● **Problem statement**
Lines of the material that include the string "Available" should be returned.
::::
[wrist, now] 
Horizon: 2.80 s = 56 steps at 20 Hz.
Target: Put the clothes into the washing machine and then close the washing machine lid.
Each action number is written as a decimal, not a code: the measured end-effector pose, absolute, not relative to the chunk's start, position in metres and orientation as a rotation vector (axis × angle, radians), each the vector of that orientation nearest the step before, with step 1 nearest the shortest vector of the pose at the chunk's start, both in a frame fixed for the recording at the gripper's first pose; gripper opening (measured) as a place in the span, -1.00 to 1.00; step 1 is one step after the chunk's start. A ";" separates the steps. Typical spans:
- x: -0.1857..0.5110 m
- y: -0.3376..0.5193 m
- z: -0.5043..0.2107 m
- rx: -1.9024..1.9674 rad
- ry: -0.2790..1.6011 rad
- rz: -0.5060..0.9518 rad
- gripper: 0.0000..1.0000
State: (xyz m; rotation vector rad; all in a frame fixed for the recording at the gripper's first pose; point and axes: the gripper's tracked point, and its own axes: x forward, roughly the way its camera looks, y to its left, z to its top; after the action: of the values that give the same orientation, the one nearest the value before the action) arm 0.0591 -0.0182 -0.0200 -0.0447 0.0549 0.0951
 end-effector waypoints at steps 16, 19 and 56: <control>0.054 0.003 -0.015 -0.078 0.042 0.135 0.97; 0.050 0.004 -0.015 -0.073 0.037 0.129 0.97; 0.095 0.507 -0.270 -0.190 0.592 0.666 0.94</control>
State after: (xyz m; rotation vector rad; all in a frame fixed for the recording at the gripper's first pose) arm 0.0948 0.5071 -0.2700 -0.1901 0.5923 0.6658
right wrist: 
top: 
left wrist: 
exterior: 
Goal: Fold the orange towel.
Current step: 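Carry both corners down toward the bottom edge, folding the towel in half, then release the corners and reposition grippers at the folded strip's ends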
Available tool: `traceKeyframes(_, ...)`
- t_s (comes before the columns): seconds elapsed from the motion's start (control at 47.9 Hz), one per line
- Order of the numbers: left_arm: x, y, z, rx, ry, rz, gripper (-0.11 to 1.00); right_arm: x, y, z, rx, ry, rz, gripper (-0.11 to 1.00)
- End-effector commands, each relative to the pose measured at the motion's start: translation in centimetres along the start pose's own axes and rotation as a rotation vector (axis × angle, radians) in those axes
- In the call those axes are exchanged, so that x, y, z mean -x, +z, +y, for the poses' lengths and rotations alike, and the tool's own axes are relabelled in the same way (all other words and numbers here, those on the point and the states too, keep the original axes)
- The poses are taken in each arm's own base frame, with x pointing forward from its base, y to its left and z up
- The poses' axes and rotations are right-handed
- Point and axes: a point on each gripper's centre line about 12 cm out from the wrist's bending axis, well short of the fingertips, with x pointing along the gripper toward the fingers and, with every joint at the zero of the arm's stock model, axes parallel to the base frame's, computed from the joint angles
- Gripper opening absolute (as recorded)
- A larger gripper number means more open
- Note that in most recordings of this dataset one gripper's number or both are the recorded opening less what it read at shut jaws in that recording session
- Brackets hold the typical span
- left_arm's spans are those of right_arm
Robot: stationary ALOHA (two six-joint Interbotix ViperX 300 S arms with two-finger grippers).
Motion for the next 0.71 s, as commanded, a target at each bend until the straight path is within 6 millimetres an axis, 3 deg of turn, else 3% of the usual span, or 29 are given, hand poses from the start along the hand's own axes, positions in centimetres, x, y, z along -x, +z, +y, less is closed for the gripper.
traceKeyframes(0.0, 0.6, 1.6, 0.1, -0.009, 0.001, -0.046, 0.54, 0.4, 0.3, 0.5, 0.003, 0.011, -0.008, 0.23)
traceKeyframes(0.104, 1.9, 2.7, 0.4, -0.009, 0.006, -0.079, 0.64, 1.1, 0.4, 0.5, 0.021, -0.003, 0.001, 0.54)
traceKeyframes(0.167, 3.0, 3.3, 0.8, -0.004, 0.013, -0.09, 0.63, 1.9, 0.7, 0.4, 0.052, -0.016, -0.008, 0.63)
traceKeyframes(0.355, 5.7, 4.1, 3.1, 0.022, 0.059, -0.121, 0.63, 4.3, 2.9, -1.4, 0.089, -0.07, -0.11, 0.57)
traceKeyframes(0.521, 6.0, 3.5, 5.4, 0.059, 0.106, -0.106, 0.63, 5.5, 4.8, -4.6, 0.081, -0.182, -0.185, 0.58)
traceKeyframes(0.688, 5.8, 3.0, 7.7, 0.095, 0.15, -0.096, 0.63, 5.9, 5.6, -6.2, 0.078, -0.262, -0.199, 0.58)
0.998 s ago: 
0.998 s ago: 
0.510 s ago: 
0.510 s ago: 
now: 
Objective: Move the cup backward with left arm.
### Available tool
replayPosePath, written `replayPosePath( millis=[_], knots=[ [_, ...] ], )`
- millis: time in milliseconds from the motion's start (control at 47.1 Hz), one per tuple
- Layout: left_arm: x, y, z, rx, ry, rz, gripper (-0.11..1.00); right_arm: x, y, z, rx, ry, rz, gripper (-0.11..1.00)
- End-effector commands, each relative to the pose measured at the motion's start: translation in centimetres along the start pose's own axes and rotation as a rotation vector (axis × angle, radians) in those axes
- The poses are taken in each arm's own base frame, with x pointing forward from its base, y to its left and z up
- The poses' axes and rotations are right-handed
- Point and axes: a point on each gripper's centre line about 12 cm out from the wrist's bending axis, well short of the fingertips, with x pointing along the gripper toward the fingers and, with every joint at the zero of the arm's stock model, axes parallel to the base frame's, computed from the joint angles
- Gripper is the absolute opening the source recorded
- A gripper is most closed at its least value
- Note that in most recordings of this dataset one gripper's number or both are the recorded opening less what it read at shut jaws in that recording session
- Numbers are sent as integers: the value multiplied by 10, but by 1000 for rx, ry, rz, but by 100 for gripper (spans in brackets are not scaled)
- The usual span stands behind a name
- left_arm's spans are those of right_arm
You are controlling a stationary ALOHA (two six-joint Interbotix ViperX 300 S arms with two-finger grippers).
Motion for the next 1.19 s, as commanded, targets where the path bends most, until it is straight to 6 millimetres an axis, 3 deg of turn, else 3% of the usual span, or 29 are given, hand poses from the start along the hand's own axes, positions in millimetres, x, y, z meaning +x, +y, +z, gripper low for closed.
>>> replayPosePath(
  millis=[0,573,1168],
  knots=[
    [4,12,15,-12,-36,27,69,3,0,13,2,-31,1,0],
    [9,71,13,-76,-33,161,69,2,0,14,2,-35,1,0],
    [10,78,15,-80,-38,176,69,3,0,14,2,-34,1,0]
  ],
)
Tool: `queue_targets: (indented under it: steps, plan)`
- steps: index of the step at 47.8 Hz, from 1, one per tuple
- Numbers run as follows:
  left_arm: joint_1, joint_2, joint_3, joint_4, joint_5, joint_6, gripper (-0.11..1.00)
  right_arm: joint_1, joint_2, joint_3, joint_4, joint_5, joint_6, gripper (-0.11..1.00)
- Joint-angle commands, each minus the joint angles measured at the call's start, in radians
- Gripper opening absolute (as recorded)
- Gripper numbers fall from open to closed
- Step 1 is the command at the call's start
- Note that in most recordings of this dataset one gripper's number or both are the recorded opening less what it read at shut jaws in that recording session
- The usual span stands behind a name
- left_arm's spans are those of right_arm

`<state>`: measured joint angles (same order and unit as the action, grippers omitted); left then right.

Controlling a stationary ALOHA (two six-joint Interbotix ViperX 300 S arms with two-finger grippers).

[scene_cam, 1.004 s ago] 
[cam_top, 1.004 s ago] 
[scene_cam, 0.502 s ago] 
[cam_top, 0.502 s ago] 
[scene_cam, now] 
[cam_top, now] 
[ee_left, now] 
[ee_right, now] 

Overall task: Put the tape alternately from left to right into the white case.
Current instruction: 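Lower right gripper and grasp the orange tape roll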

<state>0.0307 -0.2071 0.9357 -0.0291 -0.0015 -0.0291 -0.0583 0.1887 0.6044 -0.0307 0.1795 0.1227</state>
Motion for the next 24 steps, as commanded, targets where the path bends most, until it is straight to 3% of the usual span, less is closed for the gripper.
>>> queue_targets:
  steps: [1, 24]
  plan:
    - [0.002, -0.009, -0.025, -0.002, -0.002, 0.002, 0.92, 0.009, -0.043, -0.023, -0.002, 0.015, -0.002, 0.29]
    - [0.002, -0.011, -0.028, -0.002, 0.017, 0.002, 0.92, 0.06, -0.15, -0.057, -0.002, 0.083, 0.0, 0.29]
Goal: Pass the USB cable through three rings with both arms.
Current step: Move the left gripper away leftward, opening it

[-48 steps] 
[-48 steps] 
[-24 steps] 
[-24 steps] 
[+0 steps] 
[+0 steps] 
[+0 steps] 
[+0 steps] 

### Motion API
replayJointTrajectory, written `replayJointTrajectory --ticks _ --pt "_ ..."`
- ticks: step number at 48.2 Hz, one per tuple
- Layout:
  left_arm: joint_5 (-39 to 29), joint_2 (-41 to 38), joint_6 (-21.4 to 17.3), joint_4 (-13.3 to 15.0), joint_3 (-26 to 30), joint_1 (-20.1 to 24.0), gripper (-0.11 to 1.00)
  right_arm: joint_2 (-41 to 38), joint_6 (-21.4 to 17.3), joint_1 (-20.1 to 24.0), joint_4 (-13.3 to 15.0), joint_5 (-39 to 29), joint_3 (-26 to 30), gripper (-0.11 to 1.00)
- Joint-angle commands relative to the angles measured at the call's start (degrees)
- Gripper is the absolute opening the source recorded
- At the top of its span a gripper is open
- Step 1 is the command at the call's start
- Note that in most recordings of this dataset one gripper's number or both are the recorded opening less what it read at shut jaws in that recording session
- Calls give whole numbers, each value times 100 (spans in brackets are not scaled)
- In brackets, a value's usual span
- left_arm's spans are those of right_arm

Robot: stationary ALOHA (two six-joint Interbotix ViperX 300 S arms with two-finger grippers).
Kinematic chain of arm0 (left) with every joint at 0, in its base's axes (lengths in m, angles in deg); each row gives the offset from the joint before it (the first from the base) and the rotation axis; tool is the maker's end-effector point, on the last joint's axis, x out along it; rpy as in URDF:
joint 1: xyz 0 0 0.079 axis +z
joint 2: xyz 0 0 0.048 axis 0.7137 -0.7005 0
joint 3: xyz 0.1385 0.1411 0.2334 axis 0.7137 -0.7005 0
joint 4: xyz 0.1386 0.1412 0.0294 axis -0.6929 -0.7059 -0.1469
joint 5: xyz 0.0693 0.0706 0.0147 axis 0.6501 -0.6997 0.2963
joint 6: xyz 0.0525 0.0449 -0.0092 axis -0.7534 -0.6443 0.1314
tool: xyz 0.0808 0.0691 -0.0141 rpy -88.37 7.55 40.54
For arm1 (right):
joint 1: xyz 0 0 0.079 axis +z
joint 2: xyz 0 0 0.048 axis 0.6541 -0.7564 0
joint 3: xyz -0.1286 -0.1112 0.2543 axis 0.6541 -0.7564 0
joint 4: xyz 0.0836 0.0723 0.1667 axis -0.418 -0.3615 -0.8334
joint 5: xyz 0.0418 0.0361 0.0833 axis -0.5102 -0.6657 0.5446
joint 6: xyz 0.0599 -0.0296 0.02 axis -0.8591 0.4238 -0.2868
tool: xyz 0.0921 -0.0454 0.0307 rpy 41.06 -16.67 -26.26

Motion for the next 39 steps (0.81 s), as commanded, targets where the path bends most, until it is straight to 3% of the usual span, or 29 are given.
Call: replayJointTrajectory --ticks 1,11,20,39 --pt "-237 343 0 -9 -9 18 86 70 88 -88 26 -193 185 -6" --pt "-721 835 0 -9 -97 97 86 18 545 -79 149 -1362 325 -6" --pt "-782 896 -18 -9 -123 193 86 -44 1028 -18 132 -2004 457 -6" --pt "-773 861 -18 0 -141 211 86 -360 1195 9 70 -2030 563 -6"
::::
● **Solution**
Available tool: `traceKeyframes(_, ...)`
### Available tool

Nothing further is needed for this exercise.